The jump will be even more significant in Europe, where the average increase will reach 66% over the next five years. In comparison, US manufacturers will increase capacity only 36%.
The recently released report, "5th Annual Report and Survey of Biopharmaceutical Manufacturing Capacity and Production," from BioPlan Associates, Inc. provides an on-going analysis of worldwide biomanufacturing, with data from 434 biopharmaceutical developers & contract manufacturing organizations from 32 countries.
In addition, 126 industry suppliers provided supporting data, and eight Subject Matter Experts provided in-depth analysis. The quantitative trend analysis provides details and comparisons of production by biotherapeutic developers and contract manufacturing organizations (CMOs). It also evaluates trends over time, and assesses differences in the world's major markets in the US and Europe.
Capacity Expansion
"A major factor impacting production capacity expansion over the next five years will be the need for improved downstream purification performance," according to Eric Langer, president and managing partner at BioPlan Associates. "In fact, over 54% of European respondents and 46% of US respondents to the survey indicated this would be a critical issue."
The report also found that for CMO respondents, the need for downstream improvements was an even greater factor than for the drug innovators (downstream bottlenecks were indicated as a major capacity constraint by 46% of CMO's compared with 28% of drug innovators). In addition, other key areas to address to avoid capacity constraints included: the need for better disposable products, optimizing upstream performance, and standardizing international regulatory processes.
This year's report coverage includes:
- Capacity, production, and outsourcing
- Downstream purification problems and issues
- Current industry bottlenecks
- Capacity utilization and current production levels
- How capacity bottlenecks are being resolved
- Projected capacity bottlenecks
- Production trends and implications for industry
- Outsourcing trends
- Disposables: Spending growth; applications; reasons for increasing/ restricting use; budgets; vendor satisfaction
- Range of titres in biomanufacturing
- Batch failure rates
- Selecting a CMO
- PAT implementation issues
- Hiring and employment growth
- Industry supplier growth rates
Capacity Utilization
Overall capacity utilization by the biopharmaceutical industry has continued to decline since 2003. The decrease is a result of continued industry expansion, improvements in yield at existing facilities, and efficiencies associated with production. Despite this, the report indicates that some segments of the industry, including larger biopharmaceutical developers, continue to experience capacity constraints.
"Over the past four years, the percent of operating capacity at which respondents' facilities are operating has declined by 9% annually for mammalian cell culture systems, and by 13% for microbial fermentation." notes Langer. "Capacity utilization has been particularly weak for US manufacturers using microbial fermentation systems.
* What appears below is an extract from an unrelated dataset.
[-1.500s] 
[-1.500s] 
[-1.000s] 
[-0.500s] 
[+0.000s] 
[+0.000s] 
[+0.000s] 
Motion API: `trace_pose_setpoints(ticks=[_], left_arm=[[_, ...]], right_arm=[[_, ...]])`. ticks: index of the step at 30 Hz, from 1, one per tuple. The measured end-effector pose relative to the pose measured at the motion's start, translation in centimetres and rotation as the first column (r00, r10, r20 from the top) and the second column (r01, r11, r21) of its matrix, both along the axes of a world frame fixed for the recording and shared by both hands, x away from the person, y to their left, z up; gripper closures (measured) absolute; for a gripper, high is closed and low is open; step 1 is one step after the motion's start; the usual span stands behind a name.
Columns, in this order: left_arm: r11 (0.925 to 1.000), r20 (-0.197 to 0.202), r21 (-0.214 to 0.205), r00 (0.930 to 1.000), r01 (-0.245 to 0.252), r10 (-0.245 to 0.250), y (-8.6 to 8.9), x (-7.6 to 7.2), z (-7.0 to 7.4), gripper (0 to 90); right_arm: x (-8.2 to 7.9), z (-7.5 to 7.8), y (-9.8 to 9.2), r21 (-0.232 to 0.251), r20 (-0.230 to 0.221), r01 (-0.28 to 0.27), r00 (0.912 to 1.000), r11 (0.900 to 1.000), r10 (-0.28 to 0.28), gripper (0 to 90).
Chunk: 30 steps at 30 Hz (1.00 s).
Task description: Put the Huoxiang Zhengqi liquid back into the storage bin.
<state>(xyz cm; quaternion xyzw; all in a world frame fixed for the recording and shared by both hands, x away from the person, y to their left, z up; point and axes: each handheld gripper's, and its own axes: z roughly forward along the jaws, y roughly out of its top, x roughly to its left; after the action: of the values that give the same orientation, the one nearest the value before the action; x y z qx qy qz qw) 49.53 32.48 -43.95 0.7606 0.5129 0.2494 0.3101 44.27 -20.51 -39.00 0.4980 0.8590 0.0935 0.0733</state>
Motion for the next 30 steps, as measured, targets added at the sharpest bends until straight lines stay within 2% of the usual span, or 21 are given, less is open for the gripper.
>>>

As a comparison, the US Federal Reserve Statistical Release showed that capacity utilization for all US industries in March 2008 was 80.5%."
About BioPlan
BioPlan Associates, Inc., is a life sciences publishing and market research organization and has provided market studies and research to biopharmaceutical, biotechnology, and healthcare companies since 1989. For more information about BioPlan Associates, Inc., please visit our website at http://www.bioplanassociates.com.
Please call 301-921-9074 to arrange interviews with Eric Langer or for graphics related to this report and data.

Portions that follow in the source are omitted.